- _Information given_
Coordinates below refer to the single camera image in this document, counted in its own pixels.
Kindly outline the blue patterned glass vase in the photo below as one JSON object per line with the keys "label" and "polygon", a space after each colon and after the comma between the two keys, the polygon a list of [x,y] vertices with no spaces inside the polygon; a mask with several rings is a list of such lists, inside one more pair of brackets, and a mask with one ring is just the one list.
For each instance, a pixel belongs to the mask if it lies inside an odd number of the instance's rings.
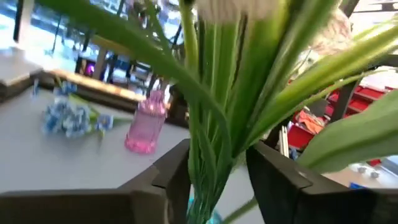
{"label": "blue patterned glass vase", "polygon": [[[188,208],[187,208],[187,214],[190,213],[191,206],[194,202],[194,198],[190,197],[188,199]],[[213,210],[210,219],[206,222],[206,224],[223,224],[223,220],[221,215],[217,212],[217,210]]]}

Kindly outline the red storage rack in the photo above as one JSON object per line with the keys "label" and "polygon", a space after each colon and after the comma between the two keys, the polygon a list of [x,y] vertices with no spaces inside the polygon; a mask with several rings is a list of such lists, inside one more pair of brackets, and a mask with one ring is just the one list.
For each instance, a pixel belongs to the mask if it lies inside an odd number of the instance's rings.
{"label": "red storage rack", "polygon": [[[373,86],[360,84],[356,87],[349,86],[353,91],[346,102],[347,108],[343,117],[358,114],[373,103],[392,90],[391,87],[376,88]],[[321,98],[318,101],[308,105],[305,109],[297,111],[290,120],[287,140],[289,147],[302,151],[312,138],[320,132],[331,120],[336,105],[338,104],[340,90],[337,89]]]}

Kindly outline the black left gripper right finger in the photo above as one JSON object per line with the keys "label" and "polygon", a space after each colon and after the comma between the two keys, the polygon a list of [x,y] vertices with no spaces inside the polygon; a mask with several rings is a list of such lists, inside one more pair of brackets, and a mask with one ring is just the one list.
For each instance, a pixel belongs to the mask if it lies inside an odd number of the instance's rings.
{"label": "black left gripper right finger", "polygon": [[263,142],[246,162],[265,224],[398,224],[398,189],[349,189]]}

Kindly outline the blue artificial flower bunch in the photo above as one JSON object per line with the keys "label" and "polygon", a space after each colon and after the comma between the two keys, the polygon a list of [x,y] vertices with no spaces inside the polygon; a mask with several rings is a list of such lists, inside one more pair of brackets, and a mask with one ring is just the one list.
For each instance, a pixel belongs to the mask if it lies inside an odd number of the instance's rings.
{"label": "blue artificial flower bunch", "polygon": [[131,118],[100,113],[75,96],[56,97],[43,112],[42,131],[44,134],[64,134],[67,138],[80,138],[93,133],[104,136],[116,126],[131,121]]}
{"label": "blue artificial flower bunch", "polygon": [[[69,96],[77,91],[77,85],[68,81],[63,81],[60,86],[53,88],[53,93],[56,96]],[[32,95],[36,96],[39,92],[39,79],[35,79],[33,82]]]}

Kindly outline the wooden table board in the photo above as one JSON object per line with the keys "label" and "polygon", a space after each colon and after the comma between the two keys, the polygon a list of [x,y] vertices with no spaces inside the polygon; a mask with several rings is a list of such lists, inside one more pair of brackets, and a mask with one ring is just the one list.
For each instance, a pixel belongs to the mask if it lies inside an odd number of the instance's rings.
{"label": "wooden table board", "polygon": [[110,93],[111,95],[120,96],[124,99],[134,101],[143,101],[146,99],[144,95],[134,93],[133,91],[126,88],[121,88],[113,84],[107,84],[99,80],[95,80],[94,78],[88,78],[83,75],[79,75],[77,73],[72,73],[61,69],[45,71],[51,73],[52,75],[55,75],[56,77],[64,78],[73,83],[80,84],[85,87],[94,88],[95,90],[99,90],[105,93]]}

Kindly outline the pink ribbed glass vase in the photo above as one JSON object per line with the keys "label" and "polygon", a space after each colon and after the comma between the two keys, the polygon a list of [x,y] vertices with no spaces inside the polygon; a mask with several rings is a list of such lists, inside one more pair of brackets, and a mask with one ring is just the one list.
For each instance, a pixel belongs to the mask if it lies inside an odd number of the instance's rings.
{"label": "pink ribbed glass vase", "polygon": [[162,90],[151,91],[149,97],[138,104],[126,134],[125,147],[139,154],[154,153],[166,117],[164,92]]}

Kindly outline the white artificial flower bunch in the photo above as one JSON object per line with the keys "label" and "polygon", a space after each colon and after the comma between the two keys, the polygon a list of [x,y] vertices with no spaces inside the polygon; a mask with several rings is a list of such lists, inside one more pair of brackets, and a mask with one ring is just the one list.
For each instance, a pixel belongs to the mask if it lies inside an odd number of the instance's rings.
{"label": "white artificial flower bunch", "polygon": [[206,224],[241,155],[277,123],[390,52],[398,16],[354,34],[343,0],[177,0],[187,102],[184,224]]}

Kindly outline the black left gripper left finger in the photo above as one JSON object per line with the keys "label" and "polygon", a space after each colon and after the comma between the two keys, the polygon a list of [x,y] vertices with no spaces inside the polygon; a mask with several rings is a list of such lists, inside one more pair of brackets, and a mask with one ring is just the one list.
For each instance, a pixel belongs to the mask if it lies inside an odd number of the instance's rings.
{"label": "black left gripper left finger", "polygon": [[0,224],[186,224],[190,179],[184,139],[115,189],[0,194]]}

- _Task to complete_
An exact copy of every line above is needed, without the images.

- _Response for this exercise_
Coordinates below refer to the single camera image in this document, counted in its own pixels.
Kindly outline the blue patterned glass vase in the photo below as one JSON object per line with the keys "label" and "polygon", a space after each colon and after the comma between the two keys, the polygon a list of [x,y] vertices with no spaces inside the polygon; a mask with several rings is a list of such lists, inside one more pair of brackets, and a mask with one ring is just the one list.
For each instance, a pixel belongs to the mask if it lies inside an odd number of the instance's rings.
{"label": "blue patterned glass vase", "polygon": [[[188,208],[187,208],[187,214],[190,213],[191,206],[194,202],[194,198],[190,197],[188,199]],[[213,210],[210,219],[206,222],[206,224],[223,224],[223,220],[221,215],[217,212],[217,210]]]}

Kindly outline the red storage rack in the photo above as one JSON object per line with the keys "label" and "polygon", a space after each colon and after the comma between the two keys, the polygon a list of [x,y] vertices with no spaces inside the polygon; a mask with several rings is a list of such lists, inside one more pair of brackets, and a mask with one ring is just the one list.
For each instance, a pixel belongs to the mask if it lies inside an odd number of the instance's rings.
{"label": "red storage rack", "polygon": [[[373,86],[360,84],[356,87],[349,86],[353,91],[346,102],[347,108],[343,117],[358,114],[373,103],[392,90],[391,87],[376,88]],[[321,98],[318,101],[308,105],[305,109],[297,111],[290,120],[287,140],[289,147],[302,151],[312,138],[320,132],[331,120],[336,105],[338,104],[340,90],[337,89]]]}

Kindly outline the black left gripper right finger in the photo above as one JSON object per line with the keys "label" and "polygon", a space after each colon and after the comma between the two keys, the polygon a list of [x,y] vertices with no spaces inside the polygon; a mask with several rings is a list of such lists, inside one more pair of brackets, and a mask with one ring is just the one list.
For each instance, a pixel belongs to the mask if it lies inside an odd number of the instance's rings.
{"label": "black left gripper right finger", "polygon": [[263,142],[246,162],[265,224],[398,224],[398,189],[349,189]]}

Kindly outline the blue artificial flower bunch in the photo above as one JSON object per line with the keys "label" and "polygon", a space after each colon and after the comma between the two keys, the polygon a list of [x,y] vertices with no spaces inside the polygon; a mask with several rings is a list of such lists, inside one more pair of brackets, and a mask with one ring is just the one list.
For each instance, a pixel belongs to the mask if it lies inside an odd number of the instance's rings.
{"label": "blue artificial flower bunch", "polygon": [[131,118],[100,113],[75,96],[56,97],[43,112],[42,131],[44,134],[64,134],[67,138],[80,138],[93,133],[104,136],[116,126],[131,121]]}
{"label": "blue artificial flower bunch", "polygon": [[[69,96],[77,91],[77,85],[68,81],[63,81],[60,86],[53,88],[53,93],[56,96]],[[32,95],[36,96],[39,92],[39,79],[35,79],[33,82]]]}

Kindly outline the wooden table board in the photo above as one JSON object per line with the keys "label" and "polygon", a space after each colon and after the comma between the two keys, the polygon a list of [x,y] vertices with no spaces inside the polygon; a mask with several rings is a list of such lists, inside one more pair of brackets, and a mask with one ring is just the one list.
For each instance, a pixel belongs to the mask if it lies inside an odd number of the instance's rings.
{"label": "wooden table board", "polygon": [[110,93],[111,95],[120,96],[124,99],[134,101],[143,101],[146,99],[144,95],[134,93],[133,91],[126,88],[121,88],[113,84],[107,84],[99,80],[95,80],[94,78],[88,78],[83,75],[79,75],[77,73],[72,73],[61,69],[45,71],[51,73],[52,75],[55,75],[56,77],[64,78],[73,83],[80,84],[85,87],[94,88],[95,90],[99,90],[105,93]]}

Kindly outline the pink ribbed glass vase in the photo above as one JSON object per line with the keys "label" and "polygon", a space after each colon and after the comma between the two keys, the polygon a list of [x,y] vertices with no spaces inside the polygon; a mask with several rings is a list of such lists, inside one more pair of brackets, and a mask with one ring is just the one list.
For each instance, a pixel belongs to the mask if it lies inside an odd number of the instance's rings.
{"label": "pink ribbed glass vase", "polygon": [[162,90],[151,91],[149,97],[138,104],[126,134],[125,147],[139,154],[154,153],[166,117],[164,92]]}

Kindly outline the white artificial flower bunch in the photo above as one JSON object per line with the keys "label" and "polygon", a space after each colon and after the comma between the two keys, the polygon a list of [x,y] vertices with no spaces inside the polygon; a mask with several rings is a list of such lists, inside one more pair of brackets, and a mask with one ring is just the one list.
For each instance, a pixel belongs to the mask if it lies inside an odd number of the instance's rings.
{"label": "white artificial flower bunch", "polygon": [[206,224],[241,155],[277,123],[390,52],[398,16],[354,34],[343,0],[177,0],[187,102],[184,224]]}

Kindly outline the black left gripper left finger in the photo above as one JSON object per line with the keys "label" and "polygon", a space after each colon and after the comma between the two keys, the polygon a list of [x,y] vertices with no spaces inside the polygon; a mask with several rings is a list of such lists, inside one more pair of brackets, and a mask with one ring is just the one list.
For each instance, a pixel belongs to the mask if it lies inside an odd number of the instance's rings.
{"label": "black left gripper left finger", "polygon": [[0,224],[186,224],[190,179],[184,139],[115,189],[0,194]]}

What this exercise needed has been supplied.